**Task to carry out**.
Transcribe the records word for word, beginning with the first line and ending with the line that contains "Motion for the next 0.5"; include nothing else.

Given data: Begin

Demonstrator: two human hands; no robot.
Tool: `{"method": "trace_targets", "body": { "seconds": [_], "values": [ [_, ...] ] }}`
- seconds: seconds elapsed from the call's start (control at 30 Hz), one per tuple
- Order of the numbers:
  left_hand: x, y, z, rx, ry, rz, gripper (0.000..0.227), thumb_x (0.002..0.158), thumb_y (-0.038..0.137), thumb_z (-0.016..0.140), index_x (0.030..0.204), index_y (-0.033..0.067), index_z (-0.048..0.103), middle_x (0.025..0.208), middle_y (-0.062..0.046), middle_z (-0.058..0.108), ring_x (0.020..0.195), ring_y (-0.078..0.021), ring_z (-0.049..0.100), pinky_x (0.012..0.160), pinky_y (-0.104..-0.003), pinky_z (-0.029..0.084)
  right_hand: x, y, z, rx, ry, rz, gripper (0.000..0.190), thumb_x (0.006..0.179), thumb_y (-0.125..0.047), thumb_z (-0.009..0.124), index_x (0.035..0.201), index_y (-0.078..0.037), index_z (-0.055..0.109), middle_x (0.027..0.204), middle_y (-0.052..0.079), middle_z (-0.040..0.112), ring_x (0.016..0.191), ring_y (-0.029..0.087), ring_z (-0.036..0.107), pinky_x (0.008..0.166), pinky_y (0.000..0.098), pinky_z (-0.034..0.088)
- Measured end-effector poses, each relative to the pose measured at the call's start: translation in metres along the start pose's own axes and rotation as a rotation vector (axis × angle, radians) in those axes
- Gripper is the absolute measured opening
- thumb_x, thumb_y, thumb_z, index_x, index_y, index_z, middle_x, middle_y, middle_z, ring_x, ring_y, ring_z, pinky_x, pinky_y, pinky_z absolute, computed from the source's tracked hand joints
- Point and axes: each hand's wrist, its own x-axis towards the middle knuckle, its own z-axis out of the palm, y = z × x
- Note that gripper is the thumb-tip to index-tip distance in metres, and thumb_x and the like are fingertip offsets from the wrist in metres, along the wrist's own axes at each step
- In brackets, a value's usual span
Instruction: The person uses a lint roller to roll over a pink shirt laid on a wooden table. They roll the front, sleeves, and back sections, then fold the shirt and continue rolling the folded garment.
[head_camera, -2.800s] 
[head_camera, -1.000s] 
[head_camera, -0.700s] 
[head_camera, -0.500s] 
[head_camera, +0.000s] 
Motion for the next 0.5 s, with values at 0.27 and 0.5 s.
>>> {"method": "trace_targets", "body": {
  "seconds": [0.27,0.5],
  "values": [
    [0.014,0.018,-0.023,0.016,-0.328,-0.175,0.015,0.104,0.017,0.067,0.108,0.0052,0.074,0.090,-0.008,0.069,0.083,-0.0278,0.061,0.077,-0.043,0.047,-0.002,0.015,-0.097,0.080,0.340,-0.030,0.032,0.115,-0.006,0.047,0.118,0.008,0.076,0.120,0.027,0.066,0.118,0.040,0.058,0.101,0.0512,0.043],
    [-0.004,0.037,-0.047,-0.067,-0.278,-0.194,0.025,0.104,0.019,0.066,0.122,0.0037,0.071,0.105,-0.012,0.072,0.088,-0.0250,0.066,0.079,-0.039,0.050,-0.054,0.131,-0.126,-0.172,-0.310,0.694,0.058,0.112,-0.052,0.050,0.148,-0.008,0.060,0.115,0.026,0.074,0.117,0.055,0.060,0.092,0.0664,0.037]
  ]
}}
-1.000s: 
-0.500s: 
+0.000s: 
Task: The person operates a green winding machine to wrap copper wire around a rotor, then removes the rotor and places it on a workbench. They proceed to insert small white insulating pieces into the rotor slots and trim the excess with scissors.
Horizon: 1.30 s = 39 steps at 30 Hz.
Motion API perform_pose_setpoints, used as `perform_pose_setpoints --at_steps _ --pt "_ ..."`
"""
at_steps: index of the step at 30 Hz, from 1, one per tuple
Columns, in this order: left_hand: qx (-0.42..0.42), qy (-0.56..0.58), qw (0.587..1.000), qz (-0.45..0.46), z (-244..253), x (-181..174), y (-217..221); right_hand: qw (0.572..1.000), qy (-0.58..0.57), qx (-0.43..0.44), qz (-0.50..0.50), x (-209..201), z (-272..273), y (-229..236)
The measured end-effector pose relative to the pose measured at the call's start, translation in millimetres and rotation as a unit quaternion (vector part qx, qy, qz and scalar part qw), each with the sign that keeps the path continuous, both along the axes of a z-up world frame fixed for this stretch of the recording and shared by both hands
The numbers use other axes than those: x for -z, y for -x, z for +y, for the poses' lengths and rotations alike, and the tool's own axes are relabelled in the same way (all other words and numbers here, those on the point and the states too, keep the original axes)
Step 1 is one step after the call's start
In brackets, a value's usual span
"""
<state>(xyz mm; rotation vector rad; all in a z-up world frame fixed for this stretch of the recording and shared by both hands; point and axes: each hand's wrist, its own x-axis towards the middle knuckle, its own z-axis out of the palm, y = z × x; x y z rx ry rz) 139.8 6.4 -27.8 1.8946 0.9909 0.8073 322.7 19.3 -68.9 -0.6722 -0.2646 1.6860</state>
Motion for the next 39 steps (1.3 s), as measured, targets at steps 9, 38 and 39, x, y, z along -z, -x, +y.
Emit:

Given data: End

**Output for this task**.
Demonstrator: two human hands; no robot.
Tool: `{"method": "trace_targets", "body": { "seconds": [_], "values": [ [_, ...] ] }}`
- seconds: seconds elapsed from the call's start (control at 30 Hz), one per tuple
- Order of the numbers:
  left_hand: x, y, z, rx, ry, rz, gripper (0.000..0.227), thumb_x (0.002..0.158), thumb_y (-0.038..0.137), thumb_z (-0.016..0.140), index_x (0.030..0.204), index_y (-0.033..0.067), index_z (-0.048..0.103), middle_x (0.025..0.208), middle_y (-0.062..0.046), middle_z (-0.058..0.108), ring_x (0.020..0.195), ring_y (-0.078..0.021), ring_z (-0.049..0.100), pinky_x (0.012..0.160), pinky_y (-0.104..-0.003), pinky_z (-0.029..0.084)
  right_hand: x, y, z, rx, ry, rz, gripper (0.000..0.190), thumb_x (0.006..0.179), thumb_y (-0.125..0.047), thumb_z (-0.009..0.124), index_x (0.035..0.201), index_y (-0.078..0.037), index_z (-0.055..0.109), middle_x (0.027..0.204), middle_y (-0.052..0.079), middle_z (-0.040..0.112), ring_x (0.016..0.191), ring_y (-0.029..0.087), ring_z (-0.036..0.107), pinky_x (0.008..0.166), pinky_y (0.000..0.098), pinky_z (-0.034..0.088)
- Measured end-effector poses, each relative to the pose measured at the call's start: translation in metres along the start pose's own axes and rotation as a rotation vector (axis × angle, radians) in those axes
- Gripper is the absolute measured opening
- thumb_x, thumb_y, thumb_z, index_x, index_y, index_z, middle_x, middle_y, middle_z, ring_x, ring_y, ring_z, pinky_x, pinky_y, pinky_z absolute, computed from the source's tracked hand joints
- Point and axes: each hand's wrist, its own x-axis towards the middle knuckle, its own z-axis out of the palm, y = z × x
- Note that gripper is the thumb-tip to index-tip distance in metres, and thumb_x and the like are fingertip offsets from the wrist in metres, along the wrist's own axes at each step
- In brackets, a value's usual span
Instruction: The person uses a lint roller to roll over a pink shirt laid on a wooden table. They roll the front, sleeves, and back sections, then fold the shirt and continue rolling the folded garment.
[head_camera, -2.800s] 
[head_camera, -1.000s] 
[head_camera, -0.700s] 
[head_camera, -0.500s] 
[head_camera, +0.000s] 
Motion for the next 0.5 s, with values at 0.27 and 0.5 s.

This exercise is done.